**Directions for this task**:
What lines in the entries below contain the word "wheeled"? Copy all of them.

**Dataset entries**:
────────────────────

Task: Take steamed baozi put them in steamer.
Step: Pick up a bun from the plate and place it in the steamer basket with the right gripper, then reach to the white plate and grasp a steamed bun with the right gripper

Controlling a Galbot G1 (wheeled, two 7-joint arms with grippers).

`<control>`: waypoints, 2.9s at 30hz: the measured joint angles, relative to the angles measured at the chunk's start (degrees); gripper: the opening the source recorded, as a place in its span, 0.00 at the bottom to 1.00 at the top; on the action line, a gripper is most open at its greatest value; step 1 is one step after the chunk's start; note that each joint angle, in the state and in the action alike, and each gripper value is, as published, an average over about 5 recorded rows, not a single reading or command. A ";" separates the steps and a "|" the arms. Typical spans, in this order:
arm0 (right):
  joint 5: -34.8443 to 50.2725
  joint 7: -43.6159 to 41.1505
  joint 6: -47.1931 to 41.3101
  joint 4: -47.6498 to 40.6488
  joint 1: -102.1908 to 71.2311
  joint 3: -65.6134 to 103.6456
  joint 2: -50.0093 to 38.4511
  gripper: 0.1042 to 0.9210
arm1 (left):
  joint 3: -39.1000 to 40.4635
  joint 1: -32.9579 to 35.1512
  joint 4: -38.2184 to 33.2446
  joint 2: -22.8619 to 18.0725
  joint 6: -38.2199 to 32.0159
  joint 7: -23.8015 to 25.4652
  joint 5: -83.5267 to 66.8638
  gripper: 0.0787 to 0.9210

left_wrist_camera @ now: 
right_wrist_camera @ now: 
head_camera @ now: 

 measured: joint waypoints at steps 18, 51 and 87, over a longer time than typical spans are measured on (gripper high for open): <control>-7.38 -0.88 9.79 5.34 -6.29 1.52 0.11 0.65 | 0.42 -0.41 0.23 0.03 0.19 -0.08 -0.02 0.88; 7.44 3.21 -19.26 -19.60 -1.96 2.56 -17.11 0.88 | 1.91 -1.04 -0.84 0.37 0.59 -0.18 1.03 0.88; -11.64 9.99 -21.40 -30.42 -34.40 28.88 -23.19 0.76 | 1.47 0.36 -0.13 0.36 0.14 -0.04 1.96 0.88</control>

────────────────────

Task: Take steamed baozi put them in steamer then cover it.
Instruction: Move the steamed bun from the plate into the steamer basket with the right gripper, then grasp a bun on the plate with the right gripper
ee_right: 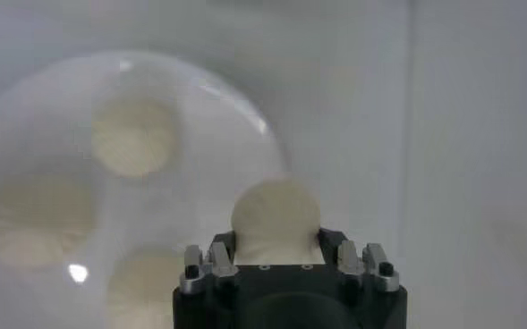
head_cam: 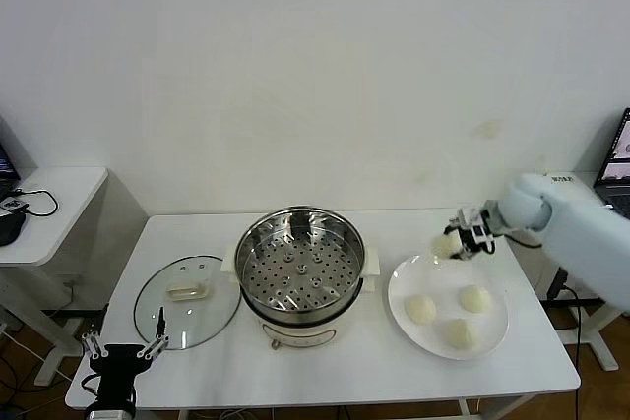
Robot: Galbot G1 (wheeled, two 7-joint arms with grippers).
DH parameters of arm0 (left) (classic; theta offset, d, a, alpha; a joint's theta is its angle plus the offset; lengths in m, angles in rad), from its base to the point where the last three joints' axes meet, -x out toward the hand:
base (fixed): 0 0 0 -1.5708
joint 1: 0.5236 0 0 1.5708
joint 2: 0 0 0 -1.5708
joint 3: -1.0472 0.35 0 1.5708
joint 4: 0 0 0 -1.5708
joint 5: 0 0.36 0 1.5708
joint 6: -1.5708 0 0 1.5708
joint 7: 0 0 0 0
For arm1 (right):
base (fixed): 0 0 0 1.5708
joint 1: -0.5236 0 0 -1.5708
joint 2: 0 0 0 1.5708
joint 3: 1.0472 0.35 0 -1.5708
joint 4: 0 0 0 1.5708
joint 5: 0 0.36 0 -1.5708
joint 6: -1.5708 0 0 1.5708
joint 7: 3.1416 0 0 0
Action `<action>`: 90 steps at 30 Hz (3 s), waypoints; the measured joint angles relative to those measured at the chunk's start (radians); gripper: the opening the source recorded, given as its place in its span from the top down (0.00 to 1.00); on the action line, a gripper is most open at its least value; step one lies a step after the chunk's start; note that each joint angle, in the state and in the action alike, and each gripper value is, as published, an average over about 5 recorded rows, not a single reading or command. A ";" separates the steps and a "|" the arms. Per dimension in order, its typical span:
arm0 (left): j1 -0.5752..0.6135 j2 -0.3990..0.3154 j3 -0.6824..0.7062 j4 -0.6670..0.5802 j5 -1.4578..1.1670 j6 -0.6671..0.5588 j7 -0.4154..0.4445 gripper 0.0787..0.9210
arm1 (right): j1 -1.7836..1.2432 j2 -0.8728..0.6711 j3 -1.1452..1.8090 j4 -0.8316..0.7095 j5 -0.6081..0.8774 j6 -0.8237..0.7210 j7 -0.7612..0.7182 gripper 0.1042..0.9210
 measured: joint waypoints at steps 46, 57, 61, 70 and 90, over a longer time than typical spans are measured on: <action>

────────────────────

**Task answer**:
Controlling a Galbot G1 (wheeled, two 7-joint arms with grippers).
Robot: Galbot G1 (wheeled, two 7-joint arms with grippers).

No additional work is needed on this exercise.